Frank O'Brien, executive director of the Wheeling/Ohio County Convention and Visitors Bureau, stands with West Virginia Gov. Jim Justice during a grant check presentation ceremony Thursday. The event took place at demolition site of the former Wheeling Inn downtown and future location of the Wheeling Gateway Center.

WHEELING — Gov. Jim Justice said the captain of his West Virginia State Police detail is always asking him why he comes to Wheeling so often.

On Tuesday, he came to town to bring a $4.4 million check for a major downtown revitalization project. The AML Economic Revitalization grant is for the Wheeling Gateway Center project, a plan to transform the former Wheeling Inn property into a 20,000-square-foot visitors center.

The center will feature a heritage museum, event space, retail shops, a marquee restaurant, and outdoor plazas at the base of the historic Wheeling Suspension Bridge.

Much of the old hotel structure already has been demolished, and Justice gathered with local officials at the site Tuesday to present the money and say a few words prior to next week’s election.

“(The police captain) says we have been to Wheeling more than any town in the state ‘over and over,'” Justice said. “We have been to Wheeling more than the last 14 governors in a row have been to Wheeling. It’s been a great big pleasure to me.

“You have a great, incredible town. You have unbelievable potential in all the areas – from gas, to tourism to on and on and on. You have so much.”

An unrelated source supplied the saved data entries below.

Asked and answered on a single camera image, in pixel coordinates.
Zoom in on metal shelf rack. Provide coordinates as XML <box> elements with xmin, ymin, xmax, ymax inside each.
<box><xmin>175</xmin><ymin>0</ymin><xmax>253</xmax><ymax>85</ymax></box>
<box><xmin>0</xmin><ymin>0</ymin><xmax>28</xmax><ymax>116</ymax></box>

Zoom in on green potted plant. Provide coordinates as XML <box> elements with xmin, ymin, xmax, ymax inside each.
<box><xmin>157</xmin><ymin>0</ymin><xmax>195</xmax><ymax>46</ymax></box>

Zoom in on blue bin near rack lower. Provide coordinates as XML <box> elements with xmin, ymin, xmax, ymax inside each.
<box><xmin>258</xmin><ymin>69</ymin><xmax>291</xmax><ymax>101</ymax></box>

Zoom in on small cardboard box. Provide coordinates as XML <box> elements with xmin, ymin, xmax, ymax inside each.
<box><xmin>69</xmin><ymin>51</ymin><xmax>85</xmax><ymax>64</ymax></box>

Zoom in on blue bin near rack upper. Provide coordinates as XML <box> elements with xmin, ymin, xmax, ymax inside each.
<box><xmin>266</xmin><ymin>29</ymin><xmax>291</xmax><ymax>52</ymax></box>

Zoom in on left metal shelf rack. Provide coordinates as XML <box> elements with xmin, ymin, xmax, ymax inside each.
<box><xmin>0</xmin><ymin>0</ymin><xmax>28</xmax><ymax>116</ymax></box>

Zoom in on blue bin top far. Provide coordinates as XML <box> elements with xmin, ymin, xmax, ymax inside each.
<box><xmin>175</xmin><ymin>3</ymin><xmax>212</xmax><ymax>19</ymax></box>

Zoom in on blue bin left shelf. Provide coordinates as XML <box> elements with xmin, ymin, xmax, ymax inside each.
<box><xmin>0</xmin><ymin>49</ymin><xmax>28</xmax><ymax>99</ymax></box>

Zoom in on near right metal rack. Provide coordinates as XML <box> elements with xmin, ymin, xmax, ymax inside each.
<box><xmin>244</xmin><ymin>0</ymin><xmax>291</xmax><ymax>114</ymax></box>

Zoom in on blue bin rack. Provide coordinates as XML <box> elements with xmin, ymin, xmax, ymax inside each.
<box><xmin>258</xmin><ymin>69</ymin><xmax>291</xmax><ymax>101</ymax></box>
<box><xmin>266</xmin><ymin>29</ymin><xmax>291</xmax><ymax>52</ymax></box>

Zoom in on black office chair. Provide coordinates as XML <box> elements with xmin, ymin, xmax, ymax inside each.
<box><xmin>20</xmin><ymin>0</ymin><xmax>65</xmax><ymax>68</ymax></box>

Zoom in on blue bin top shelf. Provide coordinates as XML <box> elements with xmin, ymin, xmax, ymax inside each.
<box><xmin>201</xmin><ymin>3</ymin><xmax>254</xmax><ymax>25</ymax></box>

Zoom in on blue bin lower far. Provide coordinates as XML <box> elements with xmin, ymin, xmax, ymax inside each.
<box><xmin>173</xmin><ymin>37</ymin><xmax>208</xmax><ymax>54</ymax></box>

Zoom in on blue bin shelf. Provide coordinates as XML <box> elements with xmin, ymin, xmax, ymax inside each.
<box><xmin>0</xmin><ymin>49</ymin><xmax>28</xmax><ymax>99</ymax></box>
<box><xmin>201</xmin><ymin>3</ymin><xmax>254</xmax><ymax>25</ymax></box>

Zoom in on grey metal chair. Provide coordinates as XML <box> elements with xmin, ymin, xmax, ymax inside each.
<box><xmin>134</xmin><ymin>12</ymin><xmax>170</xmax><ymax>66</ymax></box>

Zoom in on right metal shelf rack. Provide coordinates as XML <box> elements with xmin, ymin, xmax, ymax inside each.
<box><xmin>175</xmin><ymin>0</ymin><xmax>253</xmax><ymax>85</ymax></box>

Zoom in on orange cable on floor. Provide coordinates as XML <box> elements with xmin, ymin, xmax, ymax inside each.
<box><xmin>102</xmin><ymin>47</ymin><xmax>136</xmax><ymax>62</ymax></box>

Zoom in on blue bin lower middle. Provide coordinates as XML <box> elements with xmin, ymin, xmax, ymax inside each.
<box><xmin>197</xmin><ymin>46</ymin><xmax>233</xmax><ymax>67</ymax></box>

Justice noted the future welcome center will be the first of its kind in the state in that it will be located off of a major highway with the intent of bringing visitors downtown.

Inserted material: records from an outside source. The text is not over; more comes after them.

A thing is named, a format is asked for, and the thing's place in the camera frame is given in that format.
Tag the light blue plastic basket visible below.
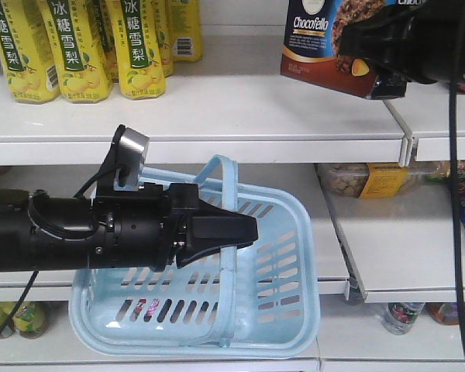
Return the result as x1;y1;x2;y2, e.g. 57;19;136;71
68;156;320;359

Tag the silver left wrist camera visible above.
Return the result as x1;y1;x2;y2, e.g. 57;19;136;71
112;125;150;191

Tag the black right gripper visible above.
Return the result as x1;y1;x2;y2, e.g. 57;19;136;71
339;1;465;84

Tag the chocolate cookie box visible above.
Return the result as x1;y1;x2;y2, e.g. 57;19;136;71
281;0;406;100

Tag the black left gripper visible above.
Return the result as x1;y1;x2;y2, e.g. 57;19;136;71
89;183;258;270

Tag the yellow pear drink bottle back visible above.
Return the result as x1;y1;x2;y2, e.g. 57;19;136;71
166;0;203;62

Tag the green label water bottle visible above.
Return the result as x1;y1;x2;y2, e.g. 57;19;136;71
381;302;425;336

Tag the white drink shelving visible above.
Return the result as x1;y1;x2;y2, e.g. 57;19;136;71
0;1;465;371

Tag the yellow pear drink bottle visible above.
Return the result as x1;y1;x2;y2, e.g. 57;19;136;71
106;0;166;100
0;1;60;104
166;0;203;62
36;0;112;103

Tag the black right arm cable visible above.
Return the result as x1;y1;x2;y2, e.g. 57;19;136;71
447;0;465;372

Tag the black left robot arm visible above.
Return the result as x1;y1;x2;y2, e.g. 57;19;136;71
0;183;258;273

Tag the clear tub of biscuits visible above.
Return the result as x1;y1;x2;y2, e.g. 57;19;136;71
315;162;449;198

“We’re going to give them a great taste of West Virginia, and we’re going to have them enjoy all this great community has to offer,” he said.

Justice credited Wheeling Convention and Visitors Bureau Executive Director Frank O’Brien with approaching him with the idea of creating a state welcome center in downtown Wheeling. A meeting between the two and Wheeling City Manager Robert Herron took place in 2023 on an outdoor patio at WesBanco Arena, where they looked out on the completion of the $200 million Interstate 70 bridge rehabilitation project, O’Brien said.

“As he was leaving, Bob Herron and I followed him out to his SUV. The door was open, he let us approach, and in five minutes we pitched him on this project,” O’Brien continued. “He said, ‘I don’t see a reason why we shouldn’t do something like this.’ That was the support and direction from the state we needed to start.”

Chelsea Ruby, West Virginia Secretary of Tourism, noted the new welcome center will replace one along I-70 near Dallas Pike that has “been closed for a couple of years.”

Secondly, the project opens up sight lines to the river — permitting passers-by a view of the Wheeling Suspension Bridge they previously did not have.

“In our eyes, this isn’t going to be just a visitors center. This is truly going to be an official state welcome center,” Ruby said. “This is the first of its kind in West Virginia where the state has actually partnered with the local community to bring people off the interstate, into town, and give them more than a bathroom break.”